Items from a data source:
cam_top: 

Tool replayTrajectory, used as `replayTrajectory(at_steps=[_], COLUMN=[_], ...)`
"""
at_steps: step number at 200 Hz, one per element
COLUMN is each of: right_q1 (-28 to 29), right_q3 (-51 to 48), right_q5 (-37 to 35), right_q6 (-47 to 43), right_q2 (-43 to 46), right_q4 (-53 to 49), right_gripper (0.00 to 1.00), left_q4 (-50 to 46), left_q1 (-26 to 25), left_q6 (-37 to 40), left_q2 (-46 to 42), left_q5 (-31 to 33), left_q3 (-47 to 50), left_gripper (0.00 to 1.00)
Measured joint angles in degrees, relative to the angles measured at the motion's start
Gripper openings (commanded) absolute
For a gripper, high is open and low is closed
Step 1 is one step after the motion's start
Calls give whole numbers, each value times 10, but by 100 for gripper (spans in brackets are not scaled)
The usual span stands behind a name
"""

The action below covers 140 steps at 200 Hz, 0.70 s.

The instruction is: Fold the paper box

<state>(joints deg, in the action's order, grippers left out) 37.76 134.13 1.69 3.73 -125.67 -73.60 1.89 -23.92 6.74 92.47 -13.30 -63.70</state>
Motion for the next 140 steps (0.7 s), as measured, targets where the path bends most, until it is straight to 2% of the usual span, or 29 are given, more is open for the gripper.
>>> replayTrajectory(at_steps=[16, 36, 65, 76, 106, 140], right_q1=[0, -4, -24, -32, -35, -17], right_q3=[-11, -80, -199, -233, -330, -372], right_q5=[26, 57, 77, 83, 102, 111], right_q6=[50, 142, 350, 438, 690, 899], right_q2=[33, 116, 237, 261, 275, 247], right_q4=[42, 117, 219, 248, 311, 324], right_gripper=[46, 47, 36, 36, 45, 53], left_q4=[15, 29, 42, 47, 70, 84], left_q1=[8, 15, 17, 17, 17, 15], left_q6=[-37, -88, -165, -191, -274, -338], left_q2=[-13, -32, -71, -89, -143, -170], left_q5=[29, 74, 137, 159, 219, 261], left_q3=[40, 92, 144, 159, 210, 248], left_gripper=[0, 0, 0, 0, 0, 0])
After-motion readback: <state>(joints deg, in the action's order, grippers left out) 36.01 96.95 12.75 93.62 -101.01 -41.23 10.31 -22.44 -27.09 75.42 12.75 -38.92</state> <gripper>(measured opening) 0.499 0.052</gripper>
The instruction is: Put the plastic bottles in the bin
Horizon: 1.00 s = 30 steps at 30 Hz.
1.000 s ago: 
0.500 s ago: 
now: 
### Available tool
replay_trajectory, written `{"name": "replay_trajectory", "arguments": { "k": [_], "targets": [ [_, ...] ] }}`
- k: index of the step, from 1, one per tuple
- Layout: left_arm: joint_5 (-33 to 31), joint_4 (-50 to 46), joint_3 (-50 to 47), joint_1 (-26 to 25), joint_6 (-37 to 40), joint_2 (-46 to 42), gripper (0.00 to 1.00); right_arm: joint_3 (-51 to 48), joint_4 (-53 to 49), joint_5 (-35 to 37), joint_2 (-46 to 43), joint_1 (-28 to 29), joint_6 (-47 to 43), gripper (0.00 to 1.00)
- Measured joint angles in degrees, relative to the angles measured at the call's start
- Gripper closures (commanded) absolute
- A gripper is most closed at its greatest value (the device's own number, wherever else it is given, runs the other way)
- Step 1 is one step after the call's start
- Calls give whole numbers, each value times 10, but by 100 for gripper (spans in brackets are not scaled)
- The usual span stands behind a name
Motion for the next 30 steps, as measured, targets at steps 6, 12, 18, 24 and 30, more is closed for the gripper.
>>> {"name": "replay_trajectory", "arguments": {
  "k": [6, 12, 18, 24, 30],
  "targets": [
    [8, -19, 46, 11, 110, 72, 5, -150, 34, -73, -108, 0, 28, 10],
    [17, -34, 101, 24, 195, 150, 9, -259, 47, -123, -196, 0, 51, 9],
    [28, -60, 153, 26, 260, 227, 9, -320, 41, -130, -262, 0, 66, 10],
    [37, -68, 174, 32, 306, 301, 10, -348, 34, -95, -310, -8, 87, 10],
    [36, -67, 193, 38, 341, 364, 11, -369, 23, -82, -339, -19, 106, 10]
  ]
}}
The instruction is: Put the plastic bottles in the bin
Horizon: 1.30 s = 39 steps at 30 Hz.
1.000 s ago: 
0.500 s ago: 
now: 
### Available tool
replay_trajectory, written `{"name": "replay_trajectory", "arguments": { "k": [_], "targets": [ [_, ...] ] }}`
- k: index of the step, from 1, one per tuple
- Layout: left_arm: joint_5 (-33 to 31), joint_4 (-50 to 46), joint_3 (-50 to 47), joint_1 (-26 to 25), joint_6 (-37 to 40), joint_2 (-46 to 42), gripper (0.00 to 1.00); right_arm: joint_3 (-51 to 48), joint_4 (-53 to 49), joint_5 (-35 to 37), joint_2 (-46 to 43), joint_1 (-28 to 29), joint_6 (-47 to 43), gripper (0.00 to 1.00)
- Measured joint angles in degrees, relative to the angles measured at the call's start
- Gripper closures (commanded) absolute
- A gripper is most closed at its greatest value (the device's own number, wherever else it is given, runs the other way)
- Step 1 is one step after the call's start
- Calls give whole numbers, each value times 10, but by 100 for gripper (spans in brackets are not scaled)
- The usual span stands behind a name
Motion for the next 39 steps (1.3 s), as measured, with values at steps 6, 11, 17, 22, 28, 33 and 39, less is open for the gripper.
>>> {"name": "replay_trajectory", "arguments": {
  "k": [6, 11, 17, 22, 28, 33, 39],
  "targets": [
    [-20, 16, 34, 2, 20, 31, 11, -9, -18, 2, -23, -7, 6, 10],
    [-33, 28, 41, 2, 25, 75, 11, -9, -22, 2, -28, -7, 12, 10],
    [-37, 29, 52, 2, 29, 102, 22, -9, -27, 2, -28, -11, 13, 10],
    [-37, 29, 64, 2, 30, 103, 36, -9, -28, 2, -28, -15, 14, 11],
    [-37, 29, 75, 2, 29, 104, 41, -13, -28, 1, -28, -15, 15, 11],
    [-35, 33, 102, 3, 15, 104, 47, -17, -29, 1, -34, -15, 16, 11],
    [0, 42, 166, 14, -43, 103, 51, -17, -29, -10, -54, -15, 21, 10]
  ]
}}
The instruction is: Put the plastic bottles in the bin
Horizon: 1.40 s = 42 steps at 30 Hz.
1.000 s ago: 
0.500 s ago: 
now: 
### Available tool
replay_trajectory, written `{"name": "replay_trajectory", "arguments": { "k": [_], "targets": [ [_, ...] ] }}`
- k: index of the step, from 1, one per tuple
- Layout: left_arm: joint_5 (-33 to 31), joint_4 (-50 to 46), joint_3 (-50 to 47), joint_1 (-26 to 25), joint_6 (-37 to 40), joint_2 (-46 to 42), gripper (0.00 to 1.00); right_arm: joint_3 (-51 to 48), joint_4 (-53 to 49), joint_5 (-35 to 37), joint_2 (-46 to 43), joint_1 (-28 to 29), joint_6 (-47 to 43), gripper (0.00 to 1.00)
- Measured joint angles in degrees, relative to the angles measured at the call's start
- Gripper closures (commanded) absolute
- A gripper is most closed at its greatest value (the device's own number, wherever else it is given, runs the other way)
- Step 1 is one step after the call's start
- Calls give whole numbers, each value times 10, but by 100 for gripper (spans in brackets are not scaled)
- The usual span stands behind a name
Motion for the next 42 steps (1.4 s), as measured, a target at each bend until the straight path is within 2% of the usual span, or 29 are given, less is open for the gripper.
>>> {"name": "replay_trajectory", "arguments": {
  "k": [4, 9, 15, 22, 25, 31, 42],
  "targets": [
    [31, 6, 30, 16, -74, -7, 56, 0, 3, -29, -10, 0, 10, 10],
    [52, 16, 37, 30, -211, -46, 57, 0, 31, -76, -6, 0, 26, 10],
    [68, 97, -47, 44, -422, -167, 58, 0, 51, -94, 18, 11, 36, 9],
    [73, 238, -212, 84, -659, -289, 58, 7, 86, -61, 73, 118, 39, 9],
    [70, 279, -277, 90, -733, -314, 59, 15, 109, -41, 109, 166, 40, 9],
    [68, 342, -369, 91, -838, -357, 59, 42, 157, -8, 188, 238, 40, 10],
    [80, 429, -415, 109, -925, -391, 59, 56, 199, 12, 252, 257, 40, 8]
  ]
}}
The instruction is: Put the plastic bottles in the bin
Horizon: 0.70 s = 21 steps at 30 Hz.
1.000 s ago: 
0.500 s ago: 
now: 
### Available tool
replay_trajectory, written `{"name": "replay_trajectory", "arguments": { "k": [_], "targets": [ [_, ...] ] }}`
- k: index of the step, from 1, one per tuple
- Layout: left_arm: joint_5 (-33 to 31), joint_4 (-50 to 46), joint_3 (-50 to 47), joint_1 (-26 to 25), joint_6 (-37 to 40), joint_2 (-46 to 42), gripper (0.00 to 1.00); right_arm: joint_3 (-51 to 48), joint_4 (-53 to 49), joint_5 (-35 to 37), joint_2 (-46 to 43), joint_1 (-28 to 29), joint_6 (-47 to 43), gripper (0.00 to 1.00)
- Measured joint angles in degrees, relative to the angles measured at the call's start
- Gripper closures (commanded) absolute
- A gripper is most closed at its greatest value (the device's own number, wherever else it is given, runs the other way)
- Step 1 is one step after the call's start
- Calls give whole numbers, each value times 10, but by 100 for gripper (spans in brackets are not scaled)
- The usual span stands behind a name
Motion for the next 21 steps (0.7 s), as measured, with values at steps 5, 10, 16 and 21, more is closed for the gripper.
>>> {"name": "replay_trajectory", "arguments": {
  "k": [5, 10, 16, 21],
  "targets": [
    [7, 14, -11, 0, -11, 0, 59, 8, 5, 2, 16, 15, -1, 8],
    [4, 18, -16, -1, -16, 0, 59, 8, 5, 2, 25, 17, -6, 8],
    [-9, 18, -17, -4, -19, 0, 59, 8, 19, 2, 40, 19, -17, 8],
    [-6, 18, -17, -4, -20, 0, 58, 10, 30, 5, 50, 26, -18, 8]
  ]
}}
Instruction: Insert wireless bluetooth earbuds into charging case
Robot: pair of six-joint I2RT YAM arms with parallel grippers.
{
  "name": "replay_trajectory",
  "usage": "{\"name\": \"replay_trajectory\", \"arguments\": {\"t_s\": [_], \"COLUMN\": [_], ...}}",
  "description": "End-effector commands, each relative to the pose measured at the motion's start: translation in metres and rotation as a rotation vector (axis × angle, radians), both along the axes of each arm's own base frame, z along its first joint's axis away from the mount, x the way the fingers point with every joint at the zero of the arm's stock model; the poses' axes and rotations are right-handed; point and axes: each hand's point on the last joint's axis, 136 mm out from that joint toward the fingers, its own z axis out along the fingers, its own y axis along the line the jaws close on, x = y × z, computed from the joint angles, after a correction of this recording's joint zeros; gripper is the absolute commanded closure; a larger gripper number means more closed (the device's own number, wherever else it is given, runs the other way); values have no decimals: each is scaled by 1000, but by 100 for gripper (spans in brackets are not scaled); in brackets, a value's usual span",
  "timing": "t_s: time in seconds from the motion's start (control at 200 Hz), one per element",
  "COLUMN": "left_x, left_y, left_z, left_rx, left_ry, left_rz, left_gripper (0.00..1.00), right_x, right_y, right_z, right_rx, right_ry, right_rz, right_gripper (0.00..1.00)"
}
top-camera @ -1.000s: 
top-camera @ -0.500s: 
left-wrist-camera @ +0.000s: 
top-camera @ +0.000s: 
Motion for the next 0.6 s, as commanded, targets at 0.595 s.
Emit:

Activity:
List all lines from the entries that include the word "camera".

Written answer:
top-camera @ -1.000s: 
top-camera @ -0.500s: 
left-wrist-camera @ +0.000s: 
top-camera @ +0.000s: 

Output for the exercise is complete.